"I'm not so sure that you understand this yourself," he replied. "But I know this—I don't want to lose you, Elaine. If you haven't worked this out within a month or so after you leave Titan, I'll come looking for you."
She turned and, without a word, went over and kissed him. Then she quickly left the office.
Lee returned to his desk. He sat down and stared at Childe's graph again. After a few minutes, he angrily slapped it in a drawer, slammed the thing shut, and stamped out of the room.
Personal matters were soon buried in the excitement of another discovery, this time an important one. It looked promising.
Kurtzman and Kulaki finally discovered what form of energy the antennas were beaming out.
After years of trial-and-error experimentation, the engineer and electronicist asked Richards and Childe to lend a hand.

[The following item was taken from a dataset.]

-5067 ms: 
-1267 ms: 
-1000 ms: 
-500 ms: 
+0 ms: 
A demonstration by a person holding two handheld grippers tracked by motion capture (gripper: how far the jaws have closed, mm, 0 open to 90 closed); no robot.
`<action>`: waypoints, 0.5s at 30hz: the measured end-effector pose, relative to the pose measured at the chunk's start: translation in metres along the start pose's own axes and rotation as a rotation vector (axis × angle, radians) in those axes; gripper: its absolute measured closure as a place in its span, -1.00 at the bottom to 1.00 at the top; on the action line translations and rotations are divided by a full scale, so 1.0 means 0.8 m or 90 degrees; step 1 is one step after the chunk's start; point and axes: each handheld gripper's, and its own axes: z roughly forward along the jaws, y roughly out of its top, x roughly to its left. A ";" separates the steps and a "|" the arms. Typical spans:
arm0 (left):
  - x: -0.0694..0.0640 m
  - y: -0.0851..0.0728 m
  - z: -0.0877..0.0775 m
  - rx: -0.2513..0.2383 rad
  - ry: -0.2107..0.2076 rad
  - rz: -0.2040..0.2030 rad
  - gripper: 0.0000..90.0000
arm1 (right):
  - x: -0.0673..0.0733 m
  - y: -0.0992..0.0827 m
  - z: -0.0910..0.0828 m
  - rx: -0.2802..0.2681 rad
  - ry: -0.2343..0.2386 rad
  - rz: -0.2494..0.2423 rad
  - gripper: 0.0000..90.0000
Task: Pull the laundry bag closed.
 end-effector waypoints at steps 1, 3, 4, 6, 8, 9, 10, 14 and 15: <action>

With a firm theoretical and mathematical background to bolster their work, Kurtzman and Kulaki started out on a process of elimination.
They soon proved that the antennas were not broadcasting any known form of electromagnetic energy, from gamma to long-radio waves. They investigated one possibility after another, turning up a steady succession of negative answers. Negative, but answers all the same. It was time-consuming, but at least they were definitely determining which avenues were blind alleys.
Then Childe started tinkering with a hunch, and showed his paperwork to Richards. The two of them made a few suggestions to Kurtzman and Kulaki. Their problem was that their detection instruments were drawing blanks, when applied to the antennas' output. But the power input to the antennas showed they were working continuously.
Childe showed, mathematically, that their output must be an extremely weak, low-frequency form of energy. Richards agreed, and pointed out that there was only one known form of energy that fulfilled these conditions: gravity.